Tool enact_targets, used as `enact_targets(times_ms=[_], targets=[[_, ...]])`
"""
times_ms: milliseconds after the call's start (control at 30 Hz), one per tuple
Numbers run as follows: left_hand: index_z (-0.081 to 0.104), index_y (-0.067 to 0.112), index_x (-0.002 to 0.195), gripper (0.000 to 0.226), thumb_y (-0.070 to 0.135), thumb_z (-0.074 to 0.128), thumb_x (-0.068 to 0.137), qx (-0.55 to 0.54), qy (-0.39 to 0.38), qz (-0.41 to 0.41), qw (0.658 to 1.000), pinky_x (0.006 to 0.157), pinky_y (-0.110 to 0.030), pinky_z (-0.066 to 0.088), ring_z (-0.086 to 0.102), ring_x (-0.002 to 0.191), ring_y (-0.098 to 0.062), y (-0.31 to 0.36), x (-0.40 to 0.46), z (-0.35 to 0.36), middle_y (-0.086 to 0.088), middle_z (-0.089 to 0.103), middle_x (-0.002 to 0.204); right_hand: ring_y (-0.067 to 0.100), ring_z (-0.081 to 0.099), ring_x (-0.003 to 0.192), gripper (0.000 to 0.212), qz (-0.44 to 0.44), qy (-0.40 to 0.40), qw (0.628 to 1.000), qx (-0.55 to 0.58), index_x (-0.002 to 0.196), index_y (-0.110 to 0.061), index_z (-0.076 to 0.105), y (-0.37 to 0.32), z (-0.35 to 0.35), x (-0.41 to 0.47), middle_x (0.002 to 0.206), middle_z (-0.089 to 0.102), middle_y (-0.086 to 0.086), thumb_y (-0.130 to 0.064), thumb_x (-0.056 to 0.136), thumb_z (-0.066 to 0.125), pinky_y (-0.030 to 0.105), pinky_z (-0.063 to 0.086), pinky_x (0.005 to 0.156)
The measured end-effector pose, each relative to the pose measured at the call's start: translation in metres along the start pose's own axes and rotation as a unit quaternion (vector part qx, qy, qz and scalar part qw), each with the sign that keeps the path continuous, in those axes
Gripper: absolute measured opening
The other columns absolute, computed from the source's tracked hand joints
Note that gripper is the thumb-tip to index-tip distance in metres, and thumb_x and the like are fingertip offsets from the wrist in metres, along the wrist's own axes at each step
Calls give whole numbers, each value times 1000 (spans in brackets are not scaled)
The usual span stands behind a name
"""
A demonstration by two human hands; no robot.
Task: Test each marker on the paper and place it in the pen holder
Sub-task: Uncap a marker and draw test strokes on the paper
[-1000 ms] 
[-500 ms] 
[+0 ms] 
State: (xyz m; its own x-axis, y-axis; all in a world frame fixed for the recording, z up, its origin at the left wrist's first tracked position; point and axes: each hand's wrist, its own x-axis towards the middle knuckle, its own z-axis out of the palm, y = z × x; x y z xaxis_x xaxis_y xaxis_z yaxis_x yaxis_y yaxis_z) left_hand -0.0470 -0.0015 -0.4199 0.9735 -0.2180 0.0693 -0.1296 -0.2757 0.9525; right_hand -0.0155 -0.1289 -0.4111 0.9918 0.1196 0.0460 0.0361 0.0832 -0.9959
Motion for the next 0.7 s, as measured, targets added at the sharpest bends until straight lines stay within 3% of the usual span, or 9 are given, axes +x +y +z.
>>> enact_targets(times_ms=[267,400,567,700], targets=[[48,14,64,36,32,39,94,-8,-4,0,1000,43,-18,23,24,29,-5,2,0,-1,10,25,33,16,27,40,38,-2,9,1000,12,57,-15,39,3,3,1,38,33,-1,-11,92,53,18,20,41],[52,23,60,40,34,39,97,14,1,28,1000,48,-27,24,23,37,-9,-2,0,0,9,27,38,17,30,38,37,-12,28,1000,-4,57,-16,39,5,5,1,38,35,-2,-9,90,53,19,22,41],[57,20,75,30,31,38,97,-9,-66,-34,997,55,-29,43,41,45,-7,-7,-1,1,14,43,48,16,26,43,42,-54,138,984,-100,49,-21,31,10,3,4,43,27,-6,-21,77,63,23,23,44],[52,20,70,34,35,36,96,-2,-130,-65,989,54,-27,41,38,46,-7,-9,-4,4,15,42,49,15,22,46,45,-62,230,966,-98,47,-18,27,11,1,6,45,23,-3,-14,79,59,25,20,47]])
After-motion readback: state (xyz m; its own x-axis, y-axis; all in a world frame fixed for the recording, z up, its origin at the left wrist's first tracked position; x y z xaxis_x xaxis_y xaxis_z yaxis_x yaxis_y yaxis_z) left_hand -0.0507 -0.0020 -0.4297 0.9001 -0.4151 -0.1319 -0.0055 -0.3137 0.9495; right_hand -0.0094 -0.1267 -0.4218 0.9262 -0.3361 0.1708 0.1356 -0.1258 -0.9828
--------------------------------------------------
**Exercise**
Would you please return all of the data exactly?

**Solution for this exercise**
Tool enact_targets, used as `enact_targets(times_ms=[_], targets=[[_, ...]])`
"""
times_ms: milliseconds after the call's start (control at 30 Hz), one per tuple
Numbers run as follows: left_hand: index_z (-0.081 to 0.104), index_y (-0.067 to 0.112), index_x (-0.002 to 0.195), gripper (0.000 to 0.226), thumb_y (-0.070 to 0.135), thumb_z (-0.074 to 0.128), thumb_x (-0.068 to 0.137), qx (-0.55 to 0.54), qy (-0.39 to 0.38), qz (-0.41 to 0.41), qw (0.658 to 1.000), pinky_x (0.006 to 0.157), pinky_y (-0.110 to 0.030), pinky_z (-0.066 to 0.088), ring_z (-0.086 to 0.102), ring_x (-0.002 to 0.191), ring_y (-0.098 to 0.062), y (-0.31 to 0.36), x (-0.40 to 0.46), z (-0.35 to 0.36), middle_y (-0.086 to 0.088), middle_z (-0.089 to 0.103), middle_x (-0.002 to 0.204); right_hand: ring_y (-0.067 to 0.100), ring_z (-0.081 to 0.099), ring_x (-0.003 to 0.192), gripper (0.000 to 0.212), qz (-0.44 to 0.44), qy (-0.40 to 0.40), qw (0.628 to 1.000), qx (-0.55 to 0.58), index_x (-0.002 to 0.196), index_y (-0.110 to 0.061), index_z (-0.076 to 0.105), y (-0.37 to 0.32), z (-0.35 to 0.35), x (-0.41 to 0.47), middle_x (0.002 to 0.206), middle_z (-0.089 to 0.102), middle_y (-0.086 to 0.086), thumb_y (-0.130 to 0.064), thumb_x (-0.056 to 0.136), thumb_z (-0.066 to 0.125), pinky_y (-0.030 to 0.105), pinky_z (-0.063 to 0.086), pinky_x (0.005 to 0.156)
The measured end-effector pose, each relative to the pose measured at the call's start: translation in metres along the start pose's own axes and rotation as a unit quaternion (vector part qx, qy, qz and scalar part qw), each with the sign that keeps the path continuous, in those axes
Gripper: absolute measured opening
The other columns absolute, computed from the source's tracked hand joints
Note that gripper is the thumb-tip to index-tip distance in metres, and thumb_x and the like are fingertip offsets from the wrist in metres, along the wrist's own axes at each step
Calls give whole numbers, each value times 1000 (spans in brackets are not scaled)
The usual span stands behind a name
"""
A demonstration by two human hands; no robot.
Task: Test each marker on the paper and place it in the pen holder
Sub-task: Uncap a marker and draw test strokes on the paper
[-1000 ms] 
[-500 ms] 
[+0 ms] 
State: (xyz m; its own x-axis, y-axis; all in a world frame fixed for the recording, z up, its origin at the left wrist's first tracked position; point and axes: each hand's wrist, its own x-axis towards the middle knuckle, its own z-axis out of the palm, y = z × x; x y z xaxis_x xaxis_y xaxis_z yaxis_x yaxis_y yaxis_z) left_hand -0.0470 -0.0015 -0.4199 0.9735 -0.2180 0.0693 -0.1296 -0.2757 0.9525; right_hand -0.0155 -0.1289 -0.4111 0.9918 0.1196 0.0460 0.0361 0.0832 -0.9959
Motion for the next 0.7 s, as measured, targets added at the sharpest bends until straight lines stay within 3% of the usual span, or 9 are given, axes +x +y +z.
>>> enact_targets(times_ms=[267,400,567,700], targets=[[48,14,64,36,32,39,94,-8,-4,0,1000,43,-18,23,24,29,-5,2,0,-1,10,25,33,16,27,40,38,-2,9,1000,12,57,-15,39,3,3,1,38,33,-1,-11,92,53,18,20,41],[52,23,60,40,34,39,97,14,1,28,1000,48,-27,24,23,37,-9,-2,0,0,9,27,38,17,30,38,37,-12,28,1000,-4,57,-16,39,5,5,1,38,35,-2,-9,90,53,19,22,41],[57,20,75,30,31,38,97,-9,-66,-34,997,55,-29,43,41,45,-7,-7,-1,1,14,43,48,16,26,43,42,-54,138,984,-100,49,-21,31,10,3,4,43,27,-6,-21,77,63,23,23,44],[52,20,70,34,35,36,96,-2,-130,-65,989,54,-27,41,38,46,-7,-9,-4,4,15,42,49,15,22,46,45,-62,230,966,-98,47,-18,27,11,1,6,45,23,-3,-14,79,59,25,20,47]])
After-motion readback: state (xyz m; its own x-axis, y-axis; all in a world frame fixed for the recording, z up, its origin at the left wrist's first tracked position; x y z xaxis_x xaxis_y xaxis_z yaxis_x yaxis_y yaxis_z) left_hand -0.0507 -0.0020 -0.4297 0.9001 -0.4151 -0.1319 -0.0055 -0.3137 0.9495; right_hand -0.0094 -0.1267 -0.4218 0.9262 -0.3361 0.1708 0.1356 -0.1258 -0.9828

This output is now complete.